[What you have to do]
Using the data below, repeat all of it precisely.

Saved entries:
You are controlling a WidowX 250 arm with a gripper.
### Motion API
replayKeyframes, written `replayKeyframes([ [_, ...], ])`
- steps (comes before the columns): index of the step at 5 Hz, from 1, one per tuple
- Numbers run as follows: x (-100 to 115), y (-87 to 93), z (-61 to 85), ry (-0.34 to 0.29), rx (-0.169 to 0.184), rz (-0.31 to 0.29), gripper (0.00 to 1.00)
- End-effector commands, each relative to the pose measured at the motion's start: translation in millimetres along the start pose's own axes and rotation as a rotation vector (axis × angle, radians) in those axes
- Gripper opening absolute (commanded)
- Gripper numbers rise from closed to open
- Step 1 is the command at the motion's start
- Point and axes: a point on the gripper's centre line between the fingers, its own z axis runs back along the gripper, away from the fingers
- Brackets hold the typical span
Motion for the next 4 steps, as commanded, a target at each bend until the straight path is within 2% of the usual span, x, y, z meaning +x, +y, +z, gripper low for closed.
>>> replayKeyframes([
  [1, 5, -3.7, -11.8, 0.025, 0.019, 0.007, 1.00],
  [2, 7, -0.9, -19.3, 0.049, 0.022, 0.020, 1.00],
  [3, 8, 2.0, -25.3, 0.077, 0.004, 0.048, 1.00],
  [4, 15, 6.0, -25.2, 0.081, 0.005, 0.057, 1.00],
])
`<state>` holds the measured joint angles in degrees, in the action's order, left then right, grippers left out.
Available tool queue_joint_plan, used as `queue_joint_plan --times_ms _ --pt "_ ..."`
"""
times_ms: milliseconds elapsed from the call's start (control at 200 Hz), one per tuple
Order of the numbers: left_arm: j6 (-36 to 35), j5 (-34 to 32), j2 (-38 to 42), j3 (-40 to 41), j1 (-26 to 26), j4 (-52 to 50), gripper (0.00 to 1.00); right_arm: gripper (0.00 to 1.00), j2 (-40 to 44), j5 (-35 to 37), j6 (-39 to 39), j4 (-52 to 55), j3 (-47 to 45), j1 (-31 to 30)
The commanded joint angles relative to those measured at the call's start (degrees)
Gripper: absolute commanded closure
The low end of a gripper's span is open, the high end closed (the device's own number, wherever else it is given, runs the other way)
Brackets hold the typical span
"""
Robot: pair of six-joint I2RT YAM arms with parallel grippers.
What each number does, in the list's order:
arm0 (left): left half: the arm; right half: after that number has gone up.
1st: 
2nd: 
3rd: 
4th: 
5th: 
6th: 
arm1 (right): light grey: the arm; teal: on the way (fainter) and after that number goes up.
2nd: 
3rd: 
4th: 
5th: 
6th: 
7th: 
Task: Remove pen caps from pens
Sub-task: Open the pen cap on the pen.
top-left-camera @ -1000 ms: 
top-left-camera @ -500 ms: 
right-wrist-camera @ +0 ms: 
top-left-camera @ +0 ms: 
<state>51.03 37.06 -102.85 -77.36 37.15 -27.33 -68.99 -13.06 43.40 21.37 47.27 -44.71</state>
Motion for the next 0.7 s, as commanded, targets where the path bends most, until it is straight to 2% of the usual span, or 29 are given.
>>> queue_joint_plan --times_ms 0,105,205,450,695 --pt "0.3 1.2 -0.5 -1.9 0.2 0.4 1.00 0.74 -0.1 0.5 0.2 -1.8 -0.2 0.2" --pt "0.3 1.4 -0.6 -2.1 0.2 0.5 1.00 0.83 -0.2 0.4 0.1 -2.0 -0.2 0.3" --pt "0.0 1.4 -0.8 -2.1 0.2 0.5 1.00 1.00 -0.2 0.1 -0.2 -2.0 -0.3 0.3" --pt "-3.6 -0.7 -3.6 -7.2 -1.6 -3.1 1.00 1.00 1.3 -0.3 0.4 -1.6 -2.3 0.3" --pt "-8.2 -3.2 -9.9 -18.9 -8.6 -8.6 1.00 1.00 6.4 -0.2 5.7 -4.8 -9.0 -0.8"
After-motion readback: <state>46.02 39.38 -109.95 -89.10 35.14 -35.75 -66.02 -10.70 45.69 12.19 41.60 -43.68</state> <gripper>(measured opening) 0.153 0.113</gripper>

[Response to the task]
You are controlling a WidowX 250 arm with a gripper.
### Motion API
replayKeyframes, written `replayKeyframes([ [_, ...], ])`
- steps (comes before the columns): index of the step at 5 Hz, from 1, one per tuple
- Numbers run as follows: x (-100 to 115), y (-87 to 93), z (-61 to 85), ry (-0.34 to 0.29), rx (-0.169 to 0.184), rz (-0.31 to 0.29), gripper (0.00 to 1.00)
- End-effector commands, each relative to the pose measured at the motion's start: translation in millimetres along the start pose's own axes and rotation as a rotation vector (axis × angle, radians) in those axes
- Gripper opening absolute (commanded)
- Gripper numbers rise from closed to open
- Step 1 is the command at the motion's start
- Point and axes: a point on the gripper's centre line between the fingers, its own z axis runs back along the gripper, away from the fingers
- Brackets hold the typical span
Motion for the next 4 steps, as commanded, a target at each bend until the straight path is within 2% of the usual span, x, y, z meaning +x, +y, +z, gripper low for closed.
>>> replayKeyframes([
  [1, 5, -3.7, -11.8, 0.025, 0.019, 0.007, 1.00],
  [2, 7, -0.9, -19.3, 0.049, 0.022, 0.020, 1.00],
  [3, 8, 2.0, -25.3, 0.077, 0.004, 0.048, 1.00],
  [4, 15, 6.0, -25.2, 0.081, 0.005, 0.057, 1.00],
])
`<state>` holds the measured joint angles in degrees, in the action's order, left then right, grippers left out.
Available tool queue_joint_plan, used as `queue_joint_plan --times_ms _ --pt "_ ..."`
"""
times_ms: milliseconds elapsed from the call's start (control at 200 Hz), one per tuple
Order of the numbers: left_arm: j6 (-36 to 35), j5 (-34 to 32), j2 (-38 to 42), j3 (-40 to 41), j1 (-26 to 26), j4 (-52 to 50), gripper (0.00 to 1.00); right_arm: gripper (0.00 to 1.00), j2 (-40 to 44), j5 (-35 to 37), j6 (-39 to 39), j4 (-52 to 55), j3 (-47 to 45), j1 (-31 to 30)
The commanded joint angles relative to those measured at the call's start (degrees)
Gripper: absolute commanded closure
The low end of a gripper's span is open, the high end closed (the device's own number, wherever else it is given, runs the other way)
Brackets hold the typical span
"""
Robot: pair of six-joint I2RT YAM arms with parallel grippers.
What each number does, in the list's order:
arm0 (left): left half: the arm; right half: after that number has gone up.
1st: 
2nd: 
3rd: 
4th: 
5th: 
6th: 
arm1 (right): light grey: the arm; teal: on the way (fainter) and after that number goes up.
2nd: 
3rd: 
4th: 
5th: 
6th: 
7th: 
Task: Remove pen caps from pens
Sub-task: Open the pen cap on the pen.
top-left-camera @ -1000 ms: 
top-left-camera @ -500 ms: 
right-wrist-camera @ +0 ms: 
top-left-camera @ +0 ms: 
<state>51.03 37.06 -102.85 -77.36 37.15 -27.33 -68.99 -13.06 43.40 21.37 47.27 -44.71</state>
Motion for the next 0.7 s, as commanded, targets where the path bends most, until it is straight to 2% of the usual span, or 29 are given.
>>> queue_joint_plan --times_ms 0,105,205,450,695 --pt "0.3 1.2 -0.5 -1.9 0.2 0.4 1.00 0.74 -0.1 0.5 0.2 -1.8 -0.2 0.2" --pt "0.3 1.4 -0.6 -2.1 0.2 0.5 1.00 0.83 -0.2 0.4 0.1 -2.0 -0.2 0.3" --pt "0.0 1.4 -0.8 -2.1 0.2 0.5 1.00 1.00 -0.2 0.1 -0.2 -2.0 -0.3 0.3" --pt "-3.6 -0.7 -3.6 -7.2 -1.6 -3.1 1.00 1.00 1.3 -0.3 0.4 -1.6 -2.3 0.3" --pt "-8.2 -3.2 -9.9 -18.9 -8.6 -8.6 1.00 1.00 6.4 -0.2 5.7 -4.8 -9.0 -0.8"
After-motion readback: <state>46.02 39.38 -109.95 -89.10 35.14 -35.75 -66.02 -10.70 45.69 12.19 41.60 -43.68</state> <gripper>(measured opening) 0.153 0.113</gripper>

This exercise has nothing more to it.